回帰問題の特徴はデータ全体にできるだけ重なるように線を引くことです。

 特に資産運用や金融は形があるものが動くわけではないので、機械学習との親和性もかなり高いです。現在の金融商品のリアルタイムトレードの9割近くが、過去の価格チャートやテクニカルな指標を用いたITシステムによる言われています。
 近年では銘柄に関する記事や世界中の市場動向をデータベースとして予測精度を向上する手法も考えられています。

機械学習における特徴量という曖昧さ

 分類問題と回帰問題では、事前にコンピュータに画像や金融商品などのデータを学習させます。その時に機械学習において重要なのが、そのデータの何(特徴量)を覚えさせるかです。そしてその特徴量をコンピュータ上にどう表現するかです。

 株の価格チャートなどは価格という分かりやすい特徴量がありますが、犬と猫の違いなど、人間が特徴量をイメージしてさらにはコンピュータ上に表現するのが難しい問題が沢山あります。

 人間が特徴量を考える以上、機械学習には曖昧さが発生します。その為、機械学習を用いて人工知能を作成する際、または人工知能を取り入れたシステムを利用する際には、以下の点に注意する必要があります。

・教師データが十分に存在するか
・データが定量的であるか
・答えを導く過程が曖昧でもよいか

 特に最後の答えを導く過程があいまいでも良いかという点は、良く吟味すべきですし、これは人工知能における課題の一つです。
 例えば犬と猫の画像に対して『耳の大きさ』と『顔と体の比率』という特徴量で学習し、閾値を設定して新しく与えられた写真をみて「これは犬です」と人工知能が判断したとします。しかしながら、本来は犬と猫は生物学的な根拠に基づいて分類されるものですし、その閾値がなぜそのレベルで設定されたのかは人間には分かりません。

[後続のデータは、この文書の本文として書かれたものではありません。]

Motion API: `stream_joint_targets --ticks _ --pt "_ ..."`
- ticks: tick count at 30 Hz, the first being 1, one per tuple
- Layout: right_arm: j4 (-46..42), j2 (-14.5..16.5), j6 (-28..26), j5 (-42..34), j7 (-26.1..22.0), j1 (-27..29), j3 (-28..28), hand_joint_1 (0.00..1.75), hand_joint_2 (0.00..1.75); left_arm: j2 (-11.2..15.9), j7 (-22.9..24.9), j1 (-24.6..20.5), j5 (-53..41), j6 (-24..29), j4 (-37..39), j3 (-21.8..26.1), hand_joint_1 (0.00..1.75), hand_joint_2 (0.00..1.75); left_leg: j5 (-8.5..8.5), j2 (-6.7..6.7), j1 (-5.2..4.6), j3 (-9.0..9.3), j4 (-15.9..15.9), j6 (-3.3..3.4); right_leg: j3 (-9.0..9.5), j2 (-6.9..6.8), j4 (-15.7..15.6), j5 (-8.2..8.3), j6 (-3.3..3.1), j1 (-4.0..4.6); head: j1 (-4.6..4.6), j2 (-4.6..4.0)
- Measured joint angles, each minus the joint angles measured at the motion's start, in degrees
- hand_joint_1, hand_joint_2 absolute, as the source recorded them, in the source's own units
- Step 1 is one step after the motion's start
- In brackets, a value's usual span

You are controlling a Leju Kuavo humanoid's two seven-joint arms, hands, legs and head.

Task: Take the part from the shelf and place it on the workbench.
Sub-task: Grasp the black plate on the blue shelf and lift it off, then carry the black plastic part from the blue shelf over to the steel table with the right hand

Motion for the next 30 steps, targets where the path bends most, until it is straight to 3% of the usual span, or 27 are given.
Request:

 たとえば医療分野において「あなたの病気は〇〇ですが、根拠は分かりません」となってしまってはダメだと思います。ある程度に曖昧な根拠でも良い分野に人工知能をてきようすることが望ましいといえます。

以上が教師あり学習の概要となります。分類問題と回帰問題は例にあげた内容に加え、もっと多次元での分類問題等もあり奥が深いので、今後さらに深堀して説明していきます。